Wall Street has given Warren Buffett an early gift on his ninety-fourth birthday.
A gift, that’s also a fitting tribute to the legendary investor who has spent over eight decades in the stock market.
What’s the gift we are talking about? Let’s dive in.
Only a handful of companies in the United States have crossed the trillion-dollar valuation mark!
And of those who have, so far all of them have been tech companies.
But now, this exclusive trillion-dollar club has welcomed its first non-tech member.
Warren Buffett’s Berkshire Hathaway has become the first non-tech company to get past the trillion-dollar valuation mark on Wall Street.
While doing so, the Nebraska-based firm has joined the likes of Apple, Nvidia and Microsoft, which have their market capitalisation north of trillion-dollars.
Google’s parent company Alphabet and Facebook’s parent Meta are also a part of the trillion-dollar club.
The only publicly traded, non-tech company to have hit this milestone is outside the United States. Saudi Arabia’s state-owned oil-and-gas behemoth Saudi Aramco is valued at around two trillion dollars.
So, how did Buffett’s Berkshire Hathaway reach here? Let’s do a rewind to find out.
Warren Buffett started investing at the age of 11 – yes, you heard that right. He was not even a teenager when he made his first bet in the stock market and later sold it for a cool 4.6 percent profit.
This early interest in investing led to Warren Buffett also seeking an educational path which helped him get an in-depth understanding of economy and stock markets.
In 1951, after graduating from the University of Columbia with an MSc in Economics, he joined his father’s firm as an investment salesman, where he worked for around three years.
This was followed by a two-year long stint as a securities analyst at Graham-Newman Corp, a partnership founded by legendary investor Benjamin Graham. However, in 1956, Graham decided to retire.
By this time Buffett had saved 174,000 dollars – that’s equivalent to almost a million and a half dollars in today’s times.
These savings gave Buffett the fuel to launch his own investment partnerships.
By 1959, Buffett, also known as the Oracle of Omaha, had seven such partnerships. This was the year when he met his lifelong friend and investment partner Charlie Munger.
1962 marked a pivotal year for Buffett: his net worth crossed the million-dollar mark, and he began consolidating his now 11 partnerships.
Simultaneously, he started acquiring shares in Berkshire Hathaway, then a textile company.
By 1965, Buffett had taken control of Berkshire, but recognizing the textile industry's decline, he swiftly moved to diversifying the company's investment portfolio.

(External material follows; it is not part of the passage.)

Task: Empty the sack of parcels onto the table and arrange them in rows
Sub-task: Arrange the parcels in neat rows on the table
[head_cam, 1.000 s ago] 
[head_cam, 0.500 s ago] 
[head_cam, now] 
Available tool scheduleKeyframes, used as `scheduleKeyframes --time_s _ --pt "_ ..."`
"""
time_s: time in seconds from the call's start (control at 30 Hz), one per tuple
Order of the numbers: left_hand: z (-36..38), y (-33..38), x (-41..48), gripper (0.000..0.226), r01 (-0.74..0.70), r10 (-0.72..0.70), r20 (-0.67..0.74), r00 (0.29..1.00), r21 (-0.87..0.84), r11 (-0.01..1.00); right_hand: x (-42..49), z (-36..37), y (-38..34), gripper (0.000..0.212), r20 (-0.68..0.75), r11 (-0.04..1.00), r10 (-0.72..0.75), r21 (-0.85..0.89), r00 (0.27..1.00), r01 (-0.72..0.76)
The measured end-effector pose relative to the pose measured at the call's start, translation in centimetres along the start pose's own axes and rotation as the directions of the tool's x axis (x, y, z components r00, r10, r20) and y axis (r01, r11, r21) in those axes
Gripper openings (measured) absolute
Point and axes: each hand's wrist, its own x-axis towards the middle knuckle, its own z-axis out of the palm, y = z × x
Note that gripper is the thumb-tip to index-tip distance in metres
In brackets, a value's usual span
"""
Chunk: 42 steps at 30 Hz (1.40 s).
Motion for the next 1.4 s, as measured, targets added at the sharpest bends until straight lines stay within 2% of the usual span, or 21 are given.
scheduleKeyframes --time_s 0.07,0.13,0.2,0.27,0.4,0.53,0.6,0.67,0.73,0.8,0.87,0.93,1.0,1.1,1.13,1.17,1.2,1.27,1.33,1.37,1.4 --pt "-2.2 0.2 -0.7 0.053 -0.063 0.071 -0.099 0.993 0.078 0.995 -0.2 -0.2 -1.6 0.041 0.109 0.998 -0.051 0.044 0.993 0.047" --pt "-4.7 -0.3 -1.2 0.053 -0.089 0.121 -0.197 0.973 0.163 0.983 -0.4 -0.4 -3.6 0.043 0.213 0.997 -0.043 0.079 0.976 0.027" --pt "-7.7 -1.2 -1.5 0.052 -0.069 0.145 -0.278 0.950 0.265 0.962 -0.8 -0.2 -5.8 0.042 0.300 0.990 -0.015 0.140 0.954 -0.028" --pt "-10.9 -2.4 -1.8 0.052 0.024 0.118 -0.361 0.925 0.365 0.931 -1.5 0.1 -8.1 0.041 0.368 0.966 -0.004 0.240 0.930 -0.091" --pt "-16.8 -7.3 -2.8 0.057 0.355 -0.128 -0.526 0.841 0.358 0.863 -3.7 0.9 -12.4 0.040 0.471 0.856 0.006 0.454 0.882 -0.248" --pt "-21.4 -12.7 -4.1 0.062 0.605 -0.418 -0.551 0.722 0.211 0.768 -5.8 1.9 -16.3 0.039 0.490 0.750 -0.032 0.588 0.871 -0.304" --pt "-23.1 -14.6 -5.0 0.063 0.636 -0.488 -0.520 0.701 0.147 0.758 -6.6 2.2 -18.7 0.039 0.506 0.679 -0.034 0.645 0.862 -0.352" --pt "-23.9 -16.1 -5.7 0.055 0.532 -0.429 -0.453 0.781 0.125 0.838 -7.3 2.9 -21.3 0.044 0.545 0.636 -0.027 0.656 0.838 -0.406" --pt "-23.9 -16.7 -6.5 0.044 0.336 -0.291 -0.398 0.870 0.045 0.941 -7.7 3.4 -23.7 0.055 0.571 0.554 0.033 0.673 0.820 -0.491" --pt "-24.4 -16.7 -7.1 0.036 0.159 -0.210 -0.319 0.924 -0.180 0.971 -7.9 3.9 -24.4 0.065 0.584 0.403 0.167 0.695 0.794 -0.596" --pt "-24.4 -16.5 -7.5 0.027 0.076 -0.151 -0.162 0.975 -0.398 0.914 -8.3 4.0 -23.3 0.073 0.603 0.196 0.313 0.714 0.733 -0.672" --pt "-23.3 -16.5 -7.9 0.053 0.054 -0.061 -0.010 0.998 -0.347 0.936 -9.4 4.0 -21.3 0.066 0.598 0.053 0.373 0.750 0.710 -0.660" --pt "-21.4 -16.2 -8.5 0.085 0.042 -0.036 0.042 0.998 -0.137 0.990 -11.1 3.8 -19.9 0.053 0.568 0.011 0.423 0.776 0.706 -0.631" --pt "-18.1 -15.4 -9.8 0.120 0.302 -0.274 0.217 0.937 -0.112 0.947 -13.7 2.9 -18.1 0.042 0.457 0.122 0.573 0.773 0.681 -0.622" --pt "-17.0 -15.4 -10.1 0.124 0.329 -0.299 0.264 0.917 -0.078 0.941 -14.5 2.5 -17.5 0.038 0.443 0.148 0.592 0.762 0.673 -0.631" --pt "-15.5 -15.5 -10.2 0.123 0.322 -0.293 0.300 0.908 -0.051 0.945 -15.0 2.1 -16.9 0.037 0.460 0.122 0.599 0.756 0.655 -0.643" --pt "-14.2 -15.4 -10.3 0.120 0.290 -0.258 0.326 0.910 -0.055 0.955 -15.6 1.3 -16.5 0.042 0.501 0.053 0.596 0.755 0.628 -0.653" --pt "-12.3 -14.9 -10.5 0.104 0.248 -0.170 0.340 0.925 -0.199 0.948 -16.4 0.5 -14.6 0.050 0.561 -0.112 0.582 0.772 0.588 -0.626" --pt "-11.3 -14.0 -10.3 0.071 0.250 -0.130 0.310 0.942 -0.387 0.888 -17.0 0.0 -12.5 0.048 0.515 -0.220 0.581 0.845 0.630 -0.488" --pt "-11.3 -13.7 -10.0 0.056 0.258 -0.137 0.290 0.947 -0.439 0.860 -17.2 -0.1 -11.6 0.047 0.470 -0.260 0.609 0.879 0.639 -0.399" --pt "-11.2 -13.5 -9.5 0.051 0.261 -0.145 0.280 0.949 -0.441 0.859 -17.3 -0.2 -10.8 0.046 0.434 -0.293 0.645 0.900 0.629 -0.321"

Berkshire Hathaway’s key initial investments beyond textile were in the insurance industry in the National Indemnity group of companies and the Government Employees Insurance Company. Even today, these companies are at the core of Berkshire Hathaway's insurance operations.
In 1970, Buffett took over as the chairman of the company, where he is also the largest shareholder. Under his leadership, the company transformed into a diversified multi-national conglomerate, buying stakes in companies such as Coca Cola, Apple, Kraft Heinz and Bank of America.

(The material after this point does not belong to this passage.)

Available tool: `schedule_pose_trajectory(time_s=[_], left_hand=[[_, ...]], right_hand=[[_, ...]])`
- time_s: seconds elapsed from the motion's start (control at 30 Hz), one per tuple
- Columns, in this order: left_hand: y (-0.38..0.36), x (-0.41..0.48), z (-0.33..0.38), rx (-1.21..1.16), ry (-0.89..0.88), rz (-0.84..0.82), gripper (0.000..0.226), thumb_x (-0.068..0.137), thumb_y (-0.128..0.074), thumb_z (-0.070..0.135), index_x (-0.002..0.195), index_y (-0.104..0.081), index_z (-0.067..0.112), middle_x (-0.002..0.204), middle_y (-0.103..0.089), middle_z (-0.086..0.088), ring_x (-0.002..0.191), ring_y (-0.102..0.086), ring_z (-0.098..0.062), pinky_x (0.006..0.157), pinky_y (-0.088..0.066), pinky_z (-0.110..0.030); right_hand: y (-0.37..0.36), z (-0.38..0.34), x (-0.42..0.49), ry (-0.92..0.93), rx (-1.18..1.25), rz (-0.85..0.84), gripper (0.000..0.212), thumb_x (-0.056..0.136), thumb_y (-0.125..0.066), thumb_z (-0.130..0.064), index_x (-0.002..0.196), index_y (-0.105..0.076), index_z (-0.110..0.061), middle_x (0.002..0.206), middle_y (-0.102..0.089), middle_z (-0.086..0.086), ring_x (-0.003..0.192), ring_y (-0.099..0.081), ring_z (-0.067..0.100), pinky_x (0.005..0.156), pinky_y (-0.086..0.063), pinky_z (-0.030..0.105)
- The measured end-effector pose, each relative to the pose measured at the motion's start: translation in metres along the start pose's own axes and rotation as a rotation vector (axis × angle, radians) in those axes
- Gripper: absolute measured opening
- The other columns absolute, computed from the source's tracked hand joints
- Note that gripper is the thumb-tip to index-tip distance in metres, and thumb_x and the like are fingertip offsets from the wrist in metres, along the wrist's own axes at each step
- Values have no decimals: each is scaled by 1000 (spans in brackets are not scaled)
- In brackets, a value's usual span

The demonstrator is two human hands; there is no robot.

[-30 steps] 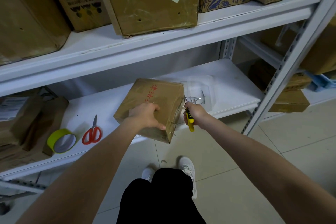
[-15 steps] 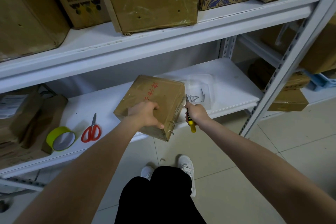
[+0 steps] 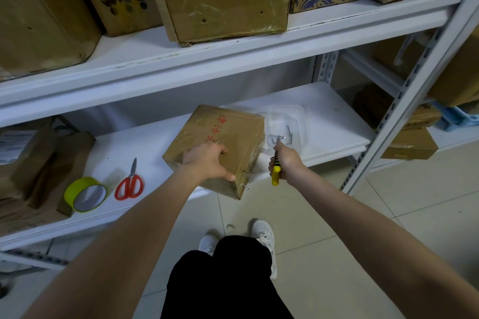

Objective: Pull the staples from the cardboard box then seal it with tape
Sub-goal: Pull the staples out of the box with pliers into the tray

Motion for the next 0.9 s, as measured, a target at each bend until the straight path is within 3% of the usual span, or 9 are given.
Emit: schedule_pose_trajectory(time_s=[0.07, 0.17, 0.3, 0.4, 0.5, 0.7, 0.83, 0.9], left_hand=[[0, 1, -1, -8, -6, 1, 83, 63, -78, 58, 135, -47, 30, 131, -50, 1, 121, -49, -23, 99, -45, -46], [0, 3, -1, 0, -18, -3, 82, 65, -75, 59, 135, -46, 30, 132, -50, 1, 121, -49, -23, 99, -44, -46], [-1, 1, -2, 48, -37, 7, 82, 67, -69, 66, 137, -43, 33, 134, -49, 2, 122, -49, -23, 97, -45, -46], [-3, -1, -4, 101, -17, 38, 78, 72, -58, 72, 138, -39, 36, 137, -48, 2, 123, -48, -25, 97, -45, -46], [-1, 1, -5, 96, 0, 48, 77, 73, -56, 73, 139, -38, 37, 139, -47, 2, 125, -45, -28, 99, -42, -48], [0, 4, -3, 124, 8, 56, 79, 74, -54, 74, 141, -37, 36, 142, -45, -2, 128, -43, -30, 100, -39, -48], [-2, 0, -2, 151, 13, 48, 80, 75, -51, 75, 142, -35, 35, 143, -44, -2, 129, -43, -31, 102, -39, -49], [-3, -5, -2, 155, 21, 38, 81, 74, -52, 75, 142, -35, 35, 144, -44, -1, 129, -43, -31, 103, -38, -50]], right_hand=[[12, 1, 10, 3, -18, 25, 29, 85, -50, -37, 82, -52, -9, 67, -51, 10, 58, -51, 26, 66, -45, 38], [29, -4, 24, 76, -222, 81, 40, 63, -52, -47, 72, -51, -8, 75, -54, 15, 68, -53, 31, 70, -46, 42], [45, -29, 9, 198, -578, 171, 39, 93, -44, -33, 63, -42, -9, 64, -47, 6, 69, -48, 27, 67, -35, 30], [45, -36, 15, 188, -782, 147, 38, 94, -43, -32, 63, -42, -10, 63, -48, 5, 65, -50, 25, 58, -34, 29], [43, -36, 21, 186, -871, 129, 35, 92, -44, -33, 65, -42, -11, 66, -48, 4, 73, -50, 26, 58, -33, 29], [27, -35, 10, 274, -776, 108, 42, 94, -44, -36, 60, -39, -12, 62, -44, 3, 65, -46, 25, 53, -30, 30], [-2, -7, 10, 21, -472, -163, 33, 81, -53, -40, 78, -50, -7, 79, -55, 14, 66, -52, 27, 67, -48, 36], [-14, 9, 3, -150, -304, -267, 24, 87, -49, -31, 88, -48, -7, 76, -51, 11, 59, -49, 24, 60, -49, 31]])
Point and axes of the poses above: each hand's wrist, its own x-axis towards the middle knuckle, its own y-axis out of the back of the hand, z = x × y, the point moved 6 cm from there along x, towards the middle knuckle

Since Warren Buffett began buying Berkshire Hathaway shares in 1962 for around 7.6 dollars each, the stock has also undergone a remarkable journey.
A single Class A share of Berkshire Hathaway is worth almost 700,000 dollars, making it one of the most expensive stocks in the world.
During this journey, Berkshire Hathaway became a billion-dollar company in 1983, and Warren Buffett earned his first billion dollars by 1986, at the age of 56.
And now, it has hit the trillion-dollar mark, while Warren Buffett is the world’s sixth richest person.
But the legendary investor believes that Berkshire Hathaway was his worst trade. He thinks had he invested directly in insurance stocks, it would have potentially generated an additional 200 billion dollar in compounded returns over the subsequent decades.